WHAT TO PRODUCE: Every line of the entries below that mentions "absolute" is to be copied out.

SOURCE DATA:
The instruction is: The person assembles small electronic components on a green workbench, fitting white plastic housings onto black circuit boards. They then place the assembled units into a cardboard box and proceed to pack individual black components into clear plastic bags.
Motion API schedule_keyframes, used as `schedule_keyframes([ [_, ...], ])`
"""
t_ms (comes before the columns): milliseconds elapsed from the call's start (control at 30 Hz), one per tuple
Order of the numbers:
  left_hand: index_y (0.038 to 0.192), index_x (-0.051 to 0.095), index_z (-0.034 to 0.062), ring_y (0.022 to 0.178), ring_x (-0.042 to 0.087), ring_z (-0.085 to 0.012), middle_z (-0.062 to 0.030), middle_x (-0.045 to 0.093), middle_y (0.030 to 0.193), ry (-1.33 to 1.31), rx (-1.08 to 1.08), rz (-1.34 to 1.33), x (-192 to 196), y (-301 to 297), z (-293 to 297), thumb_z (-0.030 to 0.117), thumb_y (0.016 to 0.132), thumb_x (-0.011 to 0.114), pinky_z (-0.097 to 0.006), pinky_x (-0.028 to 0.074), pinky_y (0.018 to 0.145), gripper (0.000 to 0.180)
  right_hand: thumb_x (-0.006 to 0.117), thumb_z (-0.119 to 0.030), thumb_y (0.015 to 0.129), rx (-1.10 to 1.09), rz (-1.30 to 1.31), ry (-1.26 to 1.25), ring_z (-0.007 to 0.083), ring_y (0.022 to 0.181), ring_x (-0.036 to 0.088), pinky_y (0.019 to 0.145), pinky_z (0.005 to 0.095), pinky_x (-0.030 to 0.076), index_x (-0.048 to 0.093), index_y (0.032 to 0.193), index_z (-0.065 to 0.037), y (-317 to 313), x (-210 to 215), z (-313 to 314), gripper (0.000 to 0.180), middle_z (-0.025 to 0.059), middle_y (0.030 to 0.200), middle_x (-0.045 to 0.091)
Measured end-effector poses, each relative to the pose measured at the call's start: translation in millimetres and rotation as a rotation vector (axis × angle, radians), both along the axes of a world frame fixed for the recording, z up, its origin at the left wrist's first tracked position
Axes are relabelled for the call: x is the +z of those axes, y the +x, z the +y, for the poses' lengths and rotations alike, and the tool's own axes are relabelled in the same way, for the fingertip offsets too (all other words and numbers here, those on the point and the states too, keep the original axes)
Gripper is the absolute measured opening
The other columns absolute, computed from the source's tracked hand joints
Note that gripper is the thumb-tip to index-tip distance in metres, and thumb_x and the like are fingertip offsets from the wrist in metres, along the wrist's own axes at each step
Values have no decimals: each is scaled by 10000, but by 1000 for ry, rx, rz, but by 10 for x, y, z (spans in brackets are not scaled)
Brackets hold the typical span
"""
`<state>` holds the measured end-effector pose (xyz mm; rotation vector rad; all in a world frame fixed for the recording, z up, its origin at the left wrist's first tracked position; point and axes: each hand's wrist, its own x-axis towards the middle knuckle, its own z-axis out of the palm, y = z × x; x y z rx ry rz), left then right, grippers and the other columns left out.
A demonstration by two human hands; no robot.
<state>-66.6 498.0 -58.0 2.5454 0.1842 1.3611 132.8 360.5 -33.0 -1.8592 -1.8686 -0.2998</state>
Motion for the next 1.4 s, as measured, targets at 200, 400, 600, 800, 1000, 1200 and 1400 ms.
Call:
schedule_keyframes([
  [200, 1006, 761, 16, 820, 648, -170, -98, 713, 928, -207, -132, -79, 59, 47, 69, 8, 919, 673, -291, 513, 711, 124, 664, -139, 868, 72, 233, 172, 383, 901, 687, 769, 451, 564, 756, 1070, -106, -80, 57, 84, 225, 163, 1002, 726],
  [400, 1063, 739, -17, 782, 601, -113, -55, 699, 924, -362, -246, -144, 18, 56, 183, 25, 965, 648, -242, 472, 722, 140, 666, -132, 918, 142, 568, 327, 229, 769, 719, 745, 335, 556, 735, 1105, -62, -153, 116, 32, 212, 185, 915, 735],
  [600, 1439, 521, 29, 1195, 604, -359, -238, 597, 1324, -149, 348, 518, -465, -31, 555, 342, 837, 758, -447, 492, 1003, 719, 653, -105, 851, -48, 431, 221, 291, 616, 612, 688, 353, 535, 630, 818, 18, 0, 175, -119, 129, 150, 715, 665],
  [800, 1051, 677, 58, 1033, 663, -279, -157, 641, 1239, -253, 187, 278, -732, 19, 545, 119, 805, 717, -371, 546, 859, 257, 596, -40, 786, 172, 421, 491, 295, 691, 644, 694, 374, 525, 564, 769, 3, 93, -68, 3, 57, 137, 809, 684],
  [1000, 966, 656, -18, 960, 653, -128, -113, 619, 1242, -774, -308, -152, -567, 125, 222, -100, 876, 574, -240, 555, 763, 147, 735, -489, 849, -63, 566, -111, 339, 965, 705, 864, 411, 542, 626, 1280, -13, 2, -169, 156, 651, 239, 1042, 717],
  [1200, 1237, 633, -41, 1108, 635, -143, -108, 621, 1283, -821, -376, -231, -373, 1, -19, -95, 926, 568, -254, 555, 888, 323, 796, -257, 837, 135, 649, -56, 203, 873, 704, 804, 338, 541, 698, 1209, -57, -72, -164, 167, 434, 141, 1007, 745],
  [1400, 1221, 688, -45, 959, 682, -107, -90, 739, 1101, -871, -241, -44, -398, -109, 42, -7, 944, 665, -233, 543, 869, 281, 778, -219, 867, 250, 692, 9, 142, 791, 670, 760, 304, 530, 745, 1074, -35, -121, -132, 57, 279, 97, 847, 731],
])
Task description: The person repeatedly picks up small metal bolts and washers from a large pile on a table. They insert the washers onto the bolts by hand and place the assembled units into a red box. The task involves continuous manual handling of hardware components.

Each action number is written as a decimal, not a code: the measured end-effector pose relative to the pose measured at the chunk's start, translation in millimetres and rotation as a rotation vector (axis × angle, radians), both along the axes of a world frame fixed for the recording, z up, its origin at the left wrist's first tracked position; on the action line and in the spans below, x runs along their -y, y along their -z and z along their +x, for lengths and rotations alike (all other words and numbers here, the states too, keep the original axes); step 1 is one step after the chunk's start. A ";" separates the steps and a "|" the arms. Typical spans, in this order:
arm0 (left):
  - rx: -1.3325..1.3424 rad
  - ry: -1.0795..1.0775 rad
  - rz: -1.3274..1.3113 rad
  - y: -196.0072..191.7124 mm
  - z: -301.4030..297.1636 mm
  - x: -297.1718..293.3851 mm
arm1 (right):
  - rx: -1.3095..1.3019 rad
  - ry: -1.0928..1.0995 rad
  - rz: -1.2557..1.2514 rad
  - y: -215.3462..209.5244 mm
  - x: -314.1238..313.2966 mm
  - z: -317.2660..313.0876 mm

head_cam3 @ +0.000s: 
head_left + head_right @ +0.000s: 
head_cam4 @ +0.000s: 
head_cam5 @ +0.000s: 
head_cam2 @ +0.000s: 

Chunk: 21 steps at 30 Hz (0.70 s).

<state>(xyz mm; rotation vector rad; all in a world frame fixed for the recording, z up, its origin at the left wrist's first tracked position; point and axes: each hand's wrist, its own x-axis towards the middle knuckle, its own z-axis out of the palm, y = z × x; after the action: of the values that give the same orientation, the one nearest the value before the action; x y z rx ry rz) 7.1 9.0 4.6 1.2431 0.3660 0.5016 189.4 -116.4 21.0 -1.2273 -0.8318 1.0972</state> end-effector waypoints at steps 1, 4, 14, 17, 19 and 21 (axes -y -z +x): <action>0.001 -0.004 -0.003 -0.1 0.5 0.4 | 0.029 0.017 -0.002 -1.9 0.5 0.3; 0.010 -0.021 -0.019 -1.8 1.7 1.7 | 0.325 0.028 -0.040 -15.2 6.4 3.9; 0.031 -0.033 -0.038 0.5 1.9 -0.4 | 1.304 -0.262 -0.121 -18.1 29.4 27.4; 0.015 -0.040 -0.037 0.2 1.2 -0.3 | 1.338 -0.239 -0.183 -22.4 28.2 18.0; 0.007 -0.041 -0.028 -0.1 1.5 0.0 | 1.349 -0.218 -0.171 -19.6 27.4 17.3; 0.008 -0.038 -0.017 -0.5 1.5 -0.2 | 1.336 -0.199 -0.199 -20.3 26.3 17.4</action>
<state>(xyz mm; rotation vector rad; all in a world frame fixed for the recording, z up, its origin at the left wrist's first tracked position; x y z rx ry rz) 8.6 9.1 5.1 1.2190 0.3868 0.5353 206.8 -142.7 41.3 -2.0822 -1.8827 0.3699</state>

RESPONSE AREA:
Gripper is the absolute measured opening
The other columns absolute, computed from the source's tracked hand joints

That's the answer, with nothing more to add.